By John Gruber
Streaks: The to-do list that helps you form good habits. For iPhone, iPad and Mac.
Marco Arment:
It’s hard to tell when Apple is listening. They speak concisely, infrequently, and only when they’re ready, saying absolutely nothing in the meantime, even when we’re all screaming about a product line as if it’s on fire. They make great progress, but often with courageous losses that never get reversed, so an extended silence because we’re stuck with a change forever is indistinguishable from an extended silence because the fix isn’t ready yet.
But there has clearly been a major shift in direction for the better since early 2017, and they couldn’t be more clear now:
Apple is listening again, they’ve still got it, and the Mac is back.
I wouldn’t go so far as to say the Mac is back, because it was never gone.

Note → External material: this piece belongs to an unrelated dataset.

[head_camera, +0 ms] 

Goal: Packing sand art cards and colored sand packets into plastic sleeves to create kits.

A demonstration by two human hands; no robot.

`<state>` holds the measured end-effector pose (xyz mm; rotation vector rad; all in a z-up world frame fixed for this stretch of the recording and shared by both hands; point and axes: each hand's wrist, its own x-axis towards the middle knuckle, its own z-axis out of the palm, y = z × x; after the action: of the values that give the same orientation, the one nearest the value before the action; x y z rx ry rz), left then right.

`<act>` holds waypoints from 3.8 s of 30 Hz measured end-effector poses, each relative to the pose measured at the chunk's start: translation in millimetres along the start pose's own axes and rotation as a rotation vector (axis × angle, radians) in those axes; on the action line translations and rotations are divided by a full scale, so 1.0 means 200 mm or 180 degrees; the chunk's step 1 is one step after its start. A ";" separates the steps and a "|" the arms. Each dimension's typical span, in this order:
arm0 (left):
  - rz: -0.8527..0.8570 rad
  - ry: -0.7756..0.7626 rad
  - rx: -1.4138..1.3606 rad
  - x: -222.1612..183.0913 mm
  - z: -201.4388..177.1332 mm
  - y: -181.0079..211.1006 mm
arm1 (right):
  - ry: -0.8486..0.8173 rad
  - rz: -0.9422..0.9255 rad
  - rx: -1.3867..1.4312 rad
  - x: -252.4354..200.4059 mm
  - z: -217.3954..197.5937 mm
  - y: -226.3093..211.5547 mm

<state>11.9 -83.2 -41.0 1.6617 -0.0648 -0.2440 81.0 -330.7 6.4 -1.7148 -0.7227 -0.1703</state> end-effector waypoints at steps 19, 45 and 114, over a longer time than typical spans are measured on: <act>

It was more subtle than that, I think. Apple simply took its eye off the ball on Mac, with hardware that wasn’t suited to many users’ needs (and infrequently updated) and software that was clearly a lesser priority than iOS.
Apple told us two years ago they were more committed than ever to the pro market. Last week’s new Mac Pro proves it. And on the software side, most of the great new stuff Apple unveiled at WWDC is debuting on iOS 13 and MacOS 10.15 Catalina — SwiftUI, the great new voice control accessibility features, and on and on. For a good long stretch, WWDC felt largely like an iOS developer conference. Last week felt like what WWDC should be: an Apple developer conference. Off the top of my head, it was the best WWDC for Mac users and developers since 2005, when the Intel transition was announced.
In a footnote, Arment writes:
I’m excluding the 2018 MacBook Air because it feels like a stopgap that wasn’t originally planned to exist — the no-Touch-Bar 13-inch MacBook “Escape” seemed intended to replace it — that was rushed into the 2016-era generation mid-cycle, rather than being the first of a new design. Even so, with the large exception of the butterfly keyboard, it’s quite good.
I think if any MacBook was a stopgap, it was the no-Touch-Bar 13-inch MacBook Pro, not the Air. I think Apple always planned to ship this new Air, but it was delayed for years because they couldn’t get a chip from Intel that fit the thermal profile they needed. When the no-Touch-Bar MacBook Pro was announced, Phil Schiller did indeed compare it to the old non-retina Air — very similar in footprint, weight, and price*, but with faster performance and a retina display. But I never took that as an indication that it was intended as the old Air’s successor. I think Schiller made the comparison simply because he knew the new Air was still a long way off and the no-Touch-Bar MBP really was a decent machine for people who were waiting for a retina Air.
* The no-Touch-Bar MacBook Pro’s initial starting price of $1,499 was a lot higher than the old Air’s starting price of $999, but it was roughly in the range of better-than-the-base-model Air configurations. And as we all know, when the retina Air did debut, it didn’t start at $999 either.